Only if you are willing to drag it all into memory, though, surely ?
I think there are ways to stream XML data without pulling it all into
memory at once, but still we would need a lot more code to handle a
true XML-encoded data stream than for a more simple binary format.

If it was just the descriptive information stored in XML, rather than
the raw samples, then it wouldn't be such a problem to load it all
into memory. (e.g. if we have two files: a descriptive XML file + a
binary data file)

> One of the simplifications for this problem is that usually only one
> piece of hardware collects the high data rate information and the
> other pieces can collect the low rate information. In this case,
> resampling won't cause much error in the slow signals as long as the
> re synchronizing adds only the jitter equivalent to the fast sample
> rate and NOT the slow one.

Neither EDF nor the binary format that I suggested can handle this --
they both assume that the sampling rates are locked in a fixed ratio.
Even if the jitter was okay, the drift would make problems, because at
some point you'd have either one sample too many, or one sample too
few to fill in the data chunk, if I understand what you are saying
right.

I think there has to be synchronisation between the sampling rates, or
else we have to think of a completely different approach, and much
more complex analysis and storage. (Actually, you say exactly this
later on, so I think we are agreeing)

> 2. If a sample is bad, either the suggested method or how about this
> suggestion? choose a number outside of the maximum or minimum
> binary level to signify a bad sample. Of course that means that with
> a 16 bit converter you would have to not use 1 or two of the 56636
> codes. I was thinking of leaving two unused codes, one for a bad
> sample and one for lead-off. Or would Lead-off be better handled by
> the annotation stream?

This causes problems if we're converting from existing stored data
that uses the full 16-bit range. Did you see my suggestion that we
store a separate error channel of 1 bit per sample to keep error
flags ? This wouldn't be per-channel, though.

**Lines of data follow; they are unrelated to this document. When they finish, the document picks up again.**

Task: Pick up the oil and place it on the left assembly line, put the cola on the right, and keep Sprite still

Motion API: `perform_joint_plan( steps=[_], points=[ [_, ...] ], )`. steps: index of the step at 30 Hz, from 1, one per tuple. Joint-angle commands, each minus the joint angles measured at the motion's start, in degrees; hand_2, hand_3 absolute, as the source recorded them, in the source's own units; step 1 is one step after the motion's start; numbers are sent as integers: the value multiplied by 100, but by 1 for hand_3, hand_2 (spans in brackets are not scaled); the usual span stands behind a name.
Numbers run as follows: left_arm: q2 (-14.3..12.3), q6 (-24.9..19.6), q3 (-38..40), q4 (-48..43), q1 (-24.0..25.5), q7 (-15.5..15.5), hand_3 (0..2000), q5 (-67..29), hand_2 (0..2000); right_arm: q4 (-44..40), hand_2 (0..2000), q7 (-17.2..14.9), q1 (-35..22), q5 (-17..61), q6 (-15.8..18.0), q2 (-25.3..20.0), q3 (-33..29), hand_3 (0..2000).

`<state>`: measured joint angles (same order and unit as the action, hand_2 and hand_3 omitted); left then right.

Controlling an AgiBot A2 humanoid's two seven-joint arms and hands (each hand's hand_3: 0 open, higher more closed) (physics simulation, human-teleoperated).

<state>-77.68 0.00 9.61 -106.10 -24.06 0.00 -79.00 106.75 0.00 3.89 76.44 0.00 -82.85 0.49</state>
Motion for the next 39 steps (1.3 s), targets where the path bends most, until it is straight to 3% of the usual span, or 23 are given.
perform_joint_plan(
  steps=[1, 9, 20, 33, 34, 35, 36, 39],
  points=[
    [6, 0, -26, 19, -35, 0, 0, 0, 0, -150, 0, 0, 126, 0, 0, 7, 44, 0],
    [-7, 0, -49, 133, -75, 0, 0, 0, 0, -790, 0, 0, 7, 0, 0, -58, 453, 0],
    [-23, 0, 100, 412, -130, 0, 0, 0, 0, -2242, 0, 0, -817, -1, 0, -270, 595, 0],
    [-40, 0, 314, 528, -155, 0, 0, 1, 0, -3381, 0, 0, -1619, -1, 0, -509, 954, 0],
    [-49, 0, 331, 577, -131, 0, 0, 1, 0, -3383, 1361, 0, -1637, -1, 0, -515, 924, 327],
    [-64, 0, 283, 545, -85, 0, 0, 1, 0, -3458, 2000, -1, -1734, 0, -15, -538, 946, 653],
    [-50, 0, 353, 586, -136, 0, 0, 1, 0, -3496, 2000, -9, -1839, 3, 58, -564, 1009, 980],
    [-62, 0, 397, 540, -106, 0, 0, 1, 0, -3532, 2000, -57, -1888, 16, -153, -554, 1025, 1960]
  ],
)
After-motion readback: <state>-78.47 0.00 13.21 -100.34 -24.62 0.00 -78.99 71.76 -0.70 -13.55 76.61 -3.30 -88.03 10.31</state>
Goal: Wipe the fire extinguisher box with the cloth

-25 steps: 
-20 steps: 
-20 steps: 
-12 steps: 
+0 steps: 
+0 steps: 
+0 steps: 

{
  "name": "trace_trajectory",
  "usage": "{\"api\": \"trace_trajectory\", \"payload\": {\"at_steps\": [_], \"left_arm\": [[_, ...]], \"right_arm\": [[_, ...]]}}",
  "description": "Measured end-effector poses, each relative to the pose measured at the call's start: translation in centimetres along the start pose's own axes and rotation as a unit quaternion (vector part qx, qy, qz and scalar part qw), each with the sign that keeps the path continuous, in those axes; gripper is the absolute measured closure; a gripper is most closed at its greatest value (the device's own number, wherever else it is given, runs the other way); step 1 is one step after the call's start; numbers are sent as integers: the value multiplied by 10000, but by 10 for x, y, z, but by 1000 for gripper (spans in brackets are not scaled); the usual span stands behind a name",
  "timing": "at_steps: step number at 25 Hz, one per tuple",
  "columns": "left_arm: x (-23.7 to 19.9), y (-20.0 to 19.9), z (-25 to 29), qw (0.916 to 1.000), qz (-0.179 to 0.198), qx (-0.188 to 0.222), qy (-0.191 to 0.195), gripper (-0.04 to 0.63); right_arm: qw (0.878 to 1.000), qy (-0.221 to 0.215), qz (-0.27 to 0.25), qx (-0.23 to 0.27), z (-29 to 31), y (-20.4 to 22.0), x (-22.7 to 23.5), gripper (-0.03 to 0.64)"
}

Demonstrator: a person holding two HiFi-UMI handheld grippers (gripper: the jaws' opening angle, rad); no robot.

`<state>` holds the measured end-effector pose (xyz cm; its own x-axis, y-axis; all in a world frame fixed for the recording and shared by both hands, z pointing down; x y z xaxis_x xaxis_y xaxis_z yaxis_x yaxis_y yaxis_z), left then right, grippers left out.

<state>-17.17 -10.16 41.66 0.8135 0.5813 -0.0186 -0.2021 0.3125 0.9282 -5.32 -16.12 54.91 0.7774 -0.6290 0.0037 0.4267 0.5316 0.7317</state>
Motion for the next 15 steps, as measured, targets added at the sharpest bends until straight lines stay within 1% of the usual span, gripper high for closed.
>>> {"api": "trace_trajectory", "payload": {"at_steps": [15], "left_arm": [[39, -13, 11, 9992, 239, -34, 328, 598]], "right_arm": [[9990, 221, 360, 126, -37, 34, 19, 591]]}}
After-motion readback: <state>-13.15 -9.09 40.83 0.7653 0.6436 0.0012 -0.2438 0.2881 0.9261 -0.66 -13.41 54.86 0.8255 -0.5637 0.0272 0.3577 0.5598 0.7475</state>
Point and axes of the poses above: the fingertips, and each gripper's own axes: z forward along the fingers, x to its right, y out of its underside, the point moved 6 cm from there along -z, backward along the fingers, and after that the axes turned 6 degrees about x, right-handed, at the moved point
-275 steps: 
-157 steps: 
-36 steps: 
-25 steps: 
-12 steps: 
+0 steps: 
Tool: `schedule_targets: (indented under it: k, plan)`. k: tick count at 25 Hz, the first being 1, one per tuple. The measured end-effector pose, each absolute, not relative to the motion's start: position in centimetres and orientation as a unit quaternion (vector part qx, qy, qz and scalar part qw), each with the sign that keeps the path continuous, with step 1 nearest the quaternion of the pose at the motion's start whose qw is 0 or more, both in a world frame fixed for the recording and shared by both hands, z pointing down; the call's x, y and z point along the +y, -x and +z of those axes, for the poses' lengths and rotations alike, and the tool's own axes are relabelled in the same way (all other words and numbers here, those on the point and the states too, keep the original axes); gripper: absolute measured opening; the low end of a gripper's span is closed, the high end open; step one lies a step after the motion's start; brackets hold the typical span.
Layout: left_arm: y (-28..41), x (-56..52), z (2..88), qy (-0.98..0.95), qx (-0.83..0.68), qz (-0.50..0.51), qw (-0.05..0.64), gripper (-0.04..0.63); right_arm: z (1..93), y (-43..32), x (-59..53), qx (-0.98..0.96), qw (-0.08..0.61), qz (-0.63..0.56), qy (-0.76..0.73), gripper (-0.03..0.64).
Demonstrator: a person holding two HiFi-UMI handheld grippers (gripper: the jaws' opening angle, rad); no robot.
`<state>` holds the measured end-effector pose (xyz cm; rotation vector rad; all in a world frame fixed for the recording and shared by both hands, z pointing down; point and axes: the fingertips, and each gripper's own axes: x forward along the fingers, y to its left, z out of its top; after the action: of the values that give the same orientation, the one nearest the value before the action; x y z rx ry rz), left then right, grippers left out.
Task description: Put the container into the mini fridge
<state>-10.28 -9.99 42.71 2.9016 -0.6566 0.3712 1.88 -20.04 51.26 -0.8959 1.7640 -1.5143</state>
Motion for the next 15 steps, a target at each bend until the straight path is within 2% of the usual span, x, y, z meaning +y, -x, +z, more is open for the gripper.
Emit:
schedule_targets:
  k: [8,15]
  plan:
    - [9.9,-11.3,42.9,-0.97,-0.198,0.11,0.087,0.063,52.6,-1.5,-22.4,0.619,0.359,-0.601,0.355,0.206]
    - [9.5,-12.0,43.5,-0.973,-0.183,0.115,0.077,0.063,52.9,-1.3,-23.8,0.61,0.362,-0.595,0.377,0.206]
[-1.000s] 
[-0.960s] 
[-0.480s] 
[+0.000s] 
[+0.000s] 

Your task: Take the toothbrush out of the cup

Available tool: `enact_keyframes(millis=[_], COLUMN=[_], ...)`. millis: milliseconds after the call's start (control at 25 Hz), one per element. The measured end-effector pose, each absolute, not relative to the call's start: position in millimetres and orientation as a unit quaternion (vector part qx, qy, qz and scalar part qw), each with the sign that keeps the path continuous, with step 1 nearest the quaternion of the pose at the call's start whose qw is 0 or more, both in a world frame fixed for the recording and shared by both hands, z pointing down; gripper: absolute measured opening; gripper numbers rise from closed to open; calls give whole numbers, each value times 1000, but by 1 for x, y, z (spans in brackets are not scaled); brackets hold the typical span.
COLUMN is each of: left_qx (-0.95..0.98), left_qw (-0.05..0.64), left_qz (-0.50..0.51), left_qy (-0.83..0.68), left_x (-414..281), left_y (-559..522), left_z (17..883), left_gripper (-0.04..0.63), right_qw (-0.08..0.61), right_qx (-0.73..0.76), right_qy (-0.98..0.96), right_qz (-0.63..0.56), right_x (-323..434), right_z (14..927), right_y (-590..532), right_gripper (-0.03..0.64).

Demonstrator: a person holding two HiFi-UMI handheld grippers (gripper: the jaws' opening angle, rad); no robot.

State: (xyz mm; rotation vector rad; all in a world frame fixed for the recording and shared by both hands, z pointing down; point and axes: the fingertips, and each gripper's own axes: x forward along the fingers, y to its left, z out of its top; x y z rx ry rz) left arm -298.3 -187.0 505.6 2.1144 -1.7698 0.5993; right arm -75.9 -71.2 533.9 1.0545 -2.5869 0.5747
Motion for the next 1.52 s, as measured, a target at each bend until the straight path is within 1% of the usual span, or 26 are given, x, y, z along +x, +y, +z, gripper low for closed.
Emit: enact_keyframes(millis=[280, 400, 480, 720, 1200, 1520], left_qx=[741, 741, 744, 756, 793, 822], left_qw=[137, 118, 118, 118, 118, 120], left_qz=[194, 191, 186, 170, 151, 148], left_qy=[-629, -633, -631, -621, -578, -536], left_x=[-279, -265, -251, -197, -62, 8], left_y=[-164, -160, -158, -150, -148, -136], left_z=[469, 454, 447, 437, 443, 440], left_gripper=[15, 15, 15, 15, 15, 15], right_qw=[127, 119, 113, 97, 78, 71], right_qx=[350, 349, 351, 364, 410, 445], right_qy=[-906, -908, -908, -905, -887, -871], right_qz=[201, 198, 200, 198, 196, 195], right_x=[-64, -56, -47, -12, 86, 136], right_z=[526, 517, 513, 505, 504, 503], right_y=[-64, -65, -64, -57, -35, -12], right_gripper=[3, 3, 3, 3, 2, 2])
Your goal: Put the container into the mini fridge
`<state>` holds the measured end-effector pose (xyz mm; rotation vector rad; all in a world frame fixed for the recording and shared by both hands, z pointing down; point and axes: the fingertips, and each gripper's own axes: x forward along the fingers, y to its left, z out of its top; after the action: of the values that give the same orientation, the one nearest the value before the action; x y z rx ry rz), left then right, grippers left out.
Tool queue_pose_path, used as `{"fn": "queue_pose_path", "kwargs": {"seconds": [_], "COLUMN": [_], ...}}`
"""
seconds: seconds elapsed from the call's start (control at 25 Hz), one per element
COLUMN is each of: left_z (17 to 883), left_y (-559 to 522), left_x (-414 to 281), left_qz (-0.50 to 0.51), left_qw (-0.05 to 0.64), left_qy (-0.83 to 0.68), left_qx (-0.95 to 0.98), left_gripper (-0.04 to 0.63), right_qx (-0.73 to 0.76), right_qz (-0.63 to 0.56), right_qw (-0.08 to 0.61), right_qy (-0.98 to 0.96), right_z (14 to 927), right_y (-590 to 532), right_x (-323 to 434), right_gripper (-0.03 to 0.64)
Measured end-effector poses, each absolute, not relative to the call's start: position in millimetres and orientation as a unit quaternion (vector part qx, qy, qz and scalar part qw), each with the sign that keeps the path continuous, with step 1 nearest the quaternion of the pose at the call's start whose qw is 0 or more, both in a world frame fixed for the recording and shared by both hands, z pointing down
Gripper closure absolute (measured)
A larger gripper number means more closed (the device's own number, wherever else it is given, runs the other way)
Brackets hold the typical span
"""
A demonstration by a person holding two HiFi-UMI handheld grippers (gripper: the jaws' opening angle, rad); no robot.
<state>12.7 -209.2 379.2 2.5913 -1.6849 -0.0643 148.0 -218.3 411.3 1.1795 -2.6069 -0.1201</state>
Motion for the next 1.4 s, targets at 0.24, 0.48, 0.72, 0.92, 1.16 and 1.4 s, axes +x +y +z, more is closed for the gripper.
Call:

For floating point data, it is possible to store NaN (not-a-number) as
a value, which would do what you suggest.

> Is anything else reasonable? Does loss of synch mean that the
> serial port couldn't keep up? I have been put under the impression
> that modern PCs should be able to handle 115Kbaud. if the loss is a
> very rare event, then the data could reasonable be considered
> corrupt. If the loss of the data is frequent, don't we have a
> reliability problem?

I suppose, as you say, we could take any sync loss as a complete break
in the signal, and do something like DDF, and start a new segment of
the file, or even start a new file altogether. That would save us
storing error information. It is an option.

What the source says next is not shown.